Work task
Find the word "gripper" in the listing, and copy out each line where it turns up.

Provided material
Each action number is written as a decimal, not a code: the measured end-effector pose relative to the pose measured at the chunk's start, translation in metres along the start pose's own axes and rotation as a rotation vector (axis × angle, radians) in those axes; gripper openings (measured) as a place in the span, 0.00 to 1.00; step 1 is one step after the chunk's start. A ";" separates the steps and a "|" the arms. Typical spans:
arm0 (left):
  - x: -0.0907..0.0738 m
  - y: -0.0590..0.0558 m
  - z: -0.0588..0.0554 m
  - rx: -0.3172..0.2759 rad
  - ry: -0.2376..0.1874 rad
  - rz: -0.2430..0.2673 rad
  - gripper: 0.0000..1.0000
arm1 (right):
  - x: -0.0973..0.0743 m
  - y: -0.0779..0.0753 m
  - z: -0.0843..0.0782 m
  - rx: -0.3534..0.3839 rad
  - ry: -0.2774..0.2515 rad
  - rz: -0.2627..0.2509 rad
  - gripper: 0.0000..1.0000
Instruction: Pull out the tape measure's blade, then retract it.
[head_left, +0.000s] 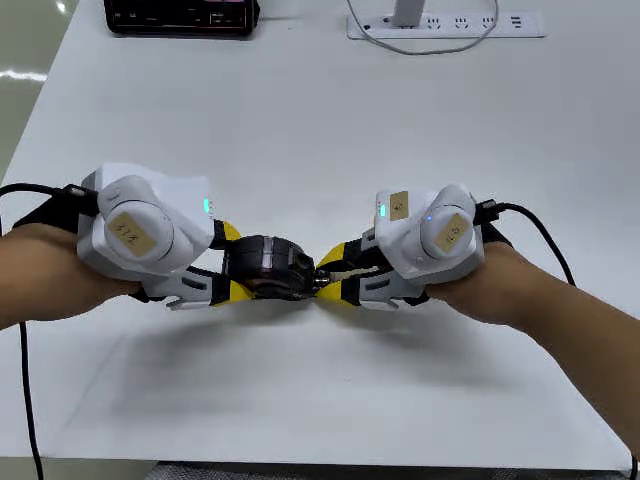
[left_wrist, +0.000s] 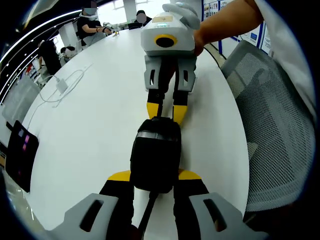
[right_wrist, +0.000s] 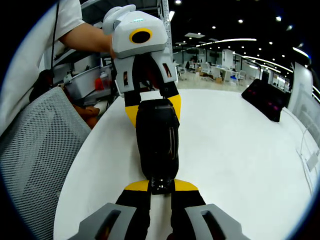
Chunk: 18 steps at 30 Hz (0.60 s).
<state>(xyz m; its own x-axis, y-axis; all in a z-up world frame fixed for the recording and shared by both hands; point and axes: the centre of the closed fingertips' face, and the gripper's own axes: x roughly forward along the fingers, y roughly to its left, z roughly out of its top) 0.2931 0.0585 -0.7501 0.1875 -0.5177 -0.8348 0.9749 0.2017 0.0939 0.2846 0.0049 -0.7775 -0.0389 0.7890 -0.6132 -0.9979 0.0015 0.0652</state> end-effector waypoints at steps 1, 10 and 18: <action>0.000 0.000 0.000 -0.001 0.001 0.000 0.24 | 0.000 0.000 0.000 0.006 0.000 0.002 0.11; -0.001 0.000 -0.001 -0.004 -0.005 0.000 0.24 | 0.000 0.001 -0.001 -0.017 0.011 0.005 0.11; -0.001 0.000 -0.001 0.001 -0.003 0.004 0.24 | -0.001 0.001 -0.001 -0.018 0.014 0.003 0.10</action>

Solution below
Each action number is written as a decimal, not a code: the measured end-effector pose relative to the pose measured at the chunk's start, translation in metres along the start pose's own axes and rotation as a rotation vector (axis × angle, radians) in those axes; gripper openings (measured) as a place in the span, 0.00 to 1.00; step 1 is one step after the chunk's start. A ";" separates the steps and a "|" the arms. Typical spans:
  - gripper: 0.0000..1.0000
  - gripper: 0.0000..1.0000
<state>(xyz m; its own x-axis, y-axis; all in a z-up world frame fixed for the recording and shared by both hands; point and axes: the centre of the closed fingertips' face, and the gripper's own axes: x roughly forward along the fingers, y roughly to its left, z roughly out of its top) 0.2931 0.0585 -0.7501 0.1875 -0.5177 -0.8348 0.9749 0.2017 0.0939 0.2846 0.0049 -0.7775 -0.0389 0.7890 -0.6132 -0.9979 0.0015 0.0652</state> end-effector waypoints at steps 1, 10 and 18: <action>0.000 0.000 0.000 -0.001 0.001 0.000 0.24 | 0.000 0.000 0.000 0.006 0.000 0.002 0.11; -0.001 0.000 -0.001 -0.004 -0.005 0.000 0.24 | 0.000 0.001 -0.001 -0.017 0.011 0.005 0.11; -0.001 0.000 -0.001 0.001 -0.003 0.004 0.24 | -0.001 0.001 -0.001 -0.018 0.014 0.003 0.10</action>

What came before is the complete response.